July 13, 2012 at 5:13 pm
Agree with my comment on the twitter.please do not stop writing am sure your loved ones are very proud of you as I amxxxx
July 13, 2012 at 7:26 pm
“She goes on to state the fact that she gets exactly the same response every time she critiques porn, prostitution or the burlesque industry. Now, when the same thing happens over and over again, there is always a possibility that you are contributing to problem, and possibly you might want to consider how and why that occurs.”–Ah ha. I would actually laugh at how men seem to trot out the same tired-assed arguments again and again if it weren’t so pathetic and obnoxious. Let’s see, what do you think would have happened to me if I lived during the era of Nazi Germany and tried to advance the idea that Jews weren’t subhuman vermin who should be wiped off the face of the earth? Probably that idea wouldn’t have gone over well with most folks, and the same thing would have happened over and over–I would have been told I was wrong. What would have happened if I’d said black folks were actually people entitled to full human dignity in the days of slavery in the old south?
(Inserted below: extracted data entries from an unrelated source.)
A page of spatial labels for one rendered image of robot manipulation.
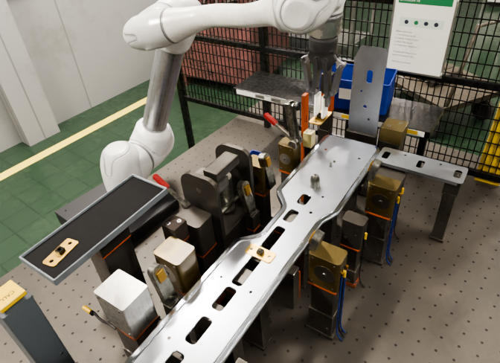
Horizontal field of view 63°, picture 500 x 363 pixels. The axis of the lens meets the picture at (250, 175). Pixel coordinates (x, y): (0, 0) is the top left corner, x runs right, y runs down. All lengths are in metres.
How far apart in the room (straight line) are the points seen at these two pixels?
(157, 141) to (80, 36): 2.75
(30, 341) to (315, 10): 0.96
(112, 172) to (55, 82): 2.72
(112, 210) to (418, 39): 1.28
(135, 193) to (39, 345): 0.43
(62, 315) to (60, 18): 3.12
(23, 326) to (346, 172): 1.03
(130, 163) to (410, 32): 1.19
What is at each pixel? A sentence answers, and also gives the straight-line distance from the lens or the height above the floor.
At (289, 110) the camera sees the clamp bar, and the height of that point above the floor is 1.19.
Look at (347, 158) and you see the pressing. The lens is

Well, again, over and over, I’d have been told I was wrong–and how and why that occurs is called *white male supremacy*–how and why that occurs is, just because a majority of people take part in a racist or sexist delusion, that doesn’t make it truth; how that occurs is social pressure and a social reality controlled by those with power (again, white men); most people think it’s important to get with the majority, especially when those with power punish descent. The name of this blog why is this Kinkybear blogger so dense?
July 13, 2012 at 7:43 pm
There is also the possibility that how the arguments are being made is contributing to the problem.
July 13, 2012 at 8:20 pm
Stephanie, if you think you’re taking on the majority by maligning those of us who engage in consensual BDSM activities, you’re sorely mistaken. There are entitled male assholes in the BDSM scene to be sure. But Insatiabear isn’t one of those. In case you haven’t noticed, he’s primarily (perhaps exclusively) a submissive. How can that be about men enjoying hurting women?!
Yes, we need to change the overall culture so that it’s safer for women. But we also need to respect the right of people to engage in non-mainstream sexual activity in a consensual and safe manner.
July 14, 2012 at 7:39 pm
In general, feminists advocate for the abolition of all forms of hierarchy (the most important one being patriarchy) so that we may truly live in an egalitarian society. BDSM is a practice in which those involved engage in behaviour that sexualizes unequal power dynamics. It is a result of and reinforces the idea that inequality is acceptable and even sexy. People who are into BDSM are not getting off on the CONSENT of those participating- they are getting off on domination and/or submission a.k.a. the inequality of power, especially between men and women. This is why feminists are critical of it.
July 16, 2012 at 9:56 am
As a feminist, let me tell you that your point of view is one-dimensional and misinformed.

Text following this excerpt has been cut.